Please repeat the lines of the material below exactly, starting with the one that contains "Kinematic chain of" and ending with the last.
####################
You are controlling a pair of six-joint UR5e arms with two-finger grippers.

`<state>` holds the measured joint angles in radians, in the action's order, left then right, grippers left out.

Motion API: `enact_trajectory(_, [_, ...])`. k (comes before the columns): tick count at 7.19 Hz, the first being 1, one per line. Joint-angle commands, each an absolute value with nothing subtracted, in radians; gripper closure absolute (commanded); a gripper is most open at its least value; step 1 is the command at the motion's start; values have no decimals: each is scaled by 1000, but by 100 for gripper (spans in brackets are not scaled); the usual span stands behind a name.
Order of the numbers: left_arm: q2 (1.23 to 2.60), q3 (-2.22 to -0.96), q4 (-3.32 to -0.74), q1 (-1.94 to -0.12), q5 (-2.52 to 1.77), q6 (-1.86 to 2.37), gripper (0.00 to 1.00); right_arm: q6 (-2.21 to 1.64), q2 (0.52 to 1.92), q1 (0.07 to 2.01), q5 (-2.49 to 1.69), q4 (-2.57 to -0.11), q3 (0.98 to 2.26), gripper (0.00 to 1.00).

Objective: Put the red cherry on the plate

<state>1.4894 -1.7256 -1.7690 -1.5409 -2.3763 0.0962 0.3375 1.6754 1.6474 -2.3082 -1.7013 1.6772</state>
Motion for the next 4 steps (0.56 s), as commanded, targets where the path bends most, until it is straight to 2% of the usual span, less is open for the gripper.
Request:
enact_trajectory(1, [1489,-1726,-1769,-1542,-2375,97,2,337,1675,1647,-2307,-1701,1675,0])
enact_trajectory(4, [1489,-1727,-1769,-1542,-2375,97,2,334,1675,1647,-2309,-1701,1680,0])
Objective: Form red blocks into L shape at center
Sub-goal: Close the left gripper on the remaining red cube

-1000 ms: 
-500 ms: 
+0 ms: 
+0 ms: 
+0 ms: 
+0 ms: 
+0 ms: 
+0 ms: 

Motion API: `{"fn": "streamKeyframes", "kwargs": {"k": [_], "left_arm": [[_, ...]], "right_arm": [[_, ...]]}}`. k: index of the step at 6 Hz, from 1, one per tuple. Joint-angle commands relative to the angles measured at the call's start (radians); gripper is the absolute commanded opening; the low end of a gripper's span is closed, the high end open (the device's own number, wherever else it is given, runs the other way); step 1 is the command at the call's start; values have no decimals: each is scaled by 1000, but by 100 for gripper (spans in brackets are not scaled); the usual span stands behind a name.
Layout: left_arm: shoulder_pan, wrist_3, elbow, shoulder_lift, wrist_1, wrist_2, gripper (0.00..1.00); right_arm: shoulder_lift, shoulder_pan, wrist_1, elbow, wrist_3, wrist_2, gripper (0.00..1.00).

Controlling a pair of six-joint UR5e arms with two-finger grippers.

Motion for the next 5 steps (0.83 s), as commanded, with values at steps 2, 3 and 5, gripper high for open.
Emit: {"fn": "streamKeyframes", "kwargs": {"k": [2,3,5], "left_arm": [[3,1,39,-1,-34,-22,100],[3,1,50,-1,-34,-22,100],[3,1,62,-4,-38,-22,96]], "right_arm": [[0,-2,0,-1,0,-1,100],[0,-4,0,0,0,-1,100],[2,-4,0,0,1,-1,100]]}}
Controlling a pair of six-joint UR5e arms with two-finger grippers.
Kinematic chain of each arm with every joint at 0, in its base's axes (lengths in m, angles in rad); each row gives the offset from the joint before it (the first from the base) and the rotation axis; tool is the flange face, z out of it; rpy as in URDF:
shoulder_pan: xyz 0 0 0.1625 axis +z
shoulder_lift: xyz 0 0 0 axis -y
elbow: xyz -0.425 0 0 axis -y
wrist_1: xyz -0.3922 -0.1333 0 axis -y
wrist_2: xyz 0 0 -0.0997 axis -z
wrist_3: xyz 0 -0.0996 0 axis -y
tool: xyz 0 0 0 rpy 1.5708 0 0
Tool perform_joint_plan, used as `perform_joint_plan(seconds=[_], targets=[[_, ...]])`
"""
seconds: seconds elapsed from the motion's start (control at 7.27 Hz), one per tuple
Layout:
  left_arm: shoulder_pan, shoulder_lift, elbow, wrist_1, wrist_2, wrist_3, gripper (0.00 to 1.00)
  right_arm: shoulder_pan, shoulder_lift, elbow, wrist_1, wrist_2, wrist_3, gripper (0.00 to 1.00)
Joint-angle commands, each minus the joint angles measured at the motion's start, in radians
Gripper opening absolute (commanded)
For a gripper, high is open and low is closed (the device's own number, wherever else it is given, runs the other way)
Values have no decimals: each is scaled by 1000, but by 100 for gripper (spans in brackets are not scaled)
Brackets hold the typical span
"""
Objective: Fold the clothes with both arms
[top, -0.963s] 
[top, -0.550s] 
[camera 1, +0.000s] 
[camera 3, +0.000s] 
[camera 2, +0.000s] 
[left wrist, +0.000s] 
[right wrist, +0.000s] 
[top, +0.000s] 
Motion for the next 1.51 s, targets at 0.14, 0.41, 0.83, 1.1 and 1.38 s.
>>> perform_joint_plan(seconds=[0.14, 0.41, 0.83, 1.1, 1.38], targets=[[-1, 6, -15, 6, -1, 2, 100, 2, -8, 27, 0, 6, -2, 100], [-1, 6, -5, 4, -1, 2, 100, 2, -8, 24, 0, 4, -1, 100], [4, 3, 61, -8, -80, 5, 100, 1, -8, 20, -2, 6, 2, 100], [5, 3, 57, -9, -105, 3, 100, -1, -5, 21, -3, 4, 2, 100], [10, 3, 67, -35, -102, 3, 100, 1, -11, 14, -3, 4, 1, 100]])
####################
§ **Completed task**:
Kinematic chain of each arm with every joint at 0, in its base's axes (lengths in m, angles in rad); each row gives the offset from the joint before it (the first from the base) and the rotation axis; tool is the flange face, z out of it; rpy as in URDF:
shoulder_pan: xyz 0 0 0.1625 axis +z
shoulder_lift: xyz 0 0 0 axis -y
elbow: xyz -0.425 0 0 axis -y
wrist_1: xyz -0.3922 -0.1333 0 axis -y
wrist_2: xyz 0 0 -0.0997 axis -z
wrist_3: xyz 0 -0.0996 0 axis -y
tool: xyz 0 0 0 rpy 1.5708 0 0
Tool perform_joint_plan, used as `perform_joint_plan(seconds=[_], targets=[[_, ...]])`
"""
seconds: seconds elapsed from the motion's start (control at 7.27 Hz), one per tuple
Layout:
  left_arm: shoulder_pan, shoulder_lift, elbow, wrist_1, wrist_2, wrist_3, gripper (0.00 to 1.00)
  right_arm: shoulder_pan, shoulder_lift, elbow, wrist_1, wrist_2, wrist_3, gripper (0.00 to 1.00)
Joint-angle commands, each minus the joint angles measured at the motion's start, in radians
Gripper opening absolute (commanded)
For a gripper, high is open and low is closed (the device's own number, wherever else it is given, runs the other way)
Values have no decimals: each is scaled by 1000, but by 100 for gripper (spans in brackets are not scaled)
Brackets hold the typical span
"""
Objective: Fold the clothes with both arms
[top, -0.963s] 
[top, -0.550s] 
[camera 1, +0.000s] 
[camera 3, +0.000s] 
[camera 2, +0.000s] 
[left wrist, +0.000s] 
[right wrist, +0.000s] 
[top, +0.000s] 
Motion for the next 1.51 s, targets at 0.14, 0.41, 0.83, 1.1 and 1.38 s.
>>> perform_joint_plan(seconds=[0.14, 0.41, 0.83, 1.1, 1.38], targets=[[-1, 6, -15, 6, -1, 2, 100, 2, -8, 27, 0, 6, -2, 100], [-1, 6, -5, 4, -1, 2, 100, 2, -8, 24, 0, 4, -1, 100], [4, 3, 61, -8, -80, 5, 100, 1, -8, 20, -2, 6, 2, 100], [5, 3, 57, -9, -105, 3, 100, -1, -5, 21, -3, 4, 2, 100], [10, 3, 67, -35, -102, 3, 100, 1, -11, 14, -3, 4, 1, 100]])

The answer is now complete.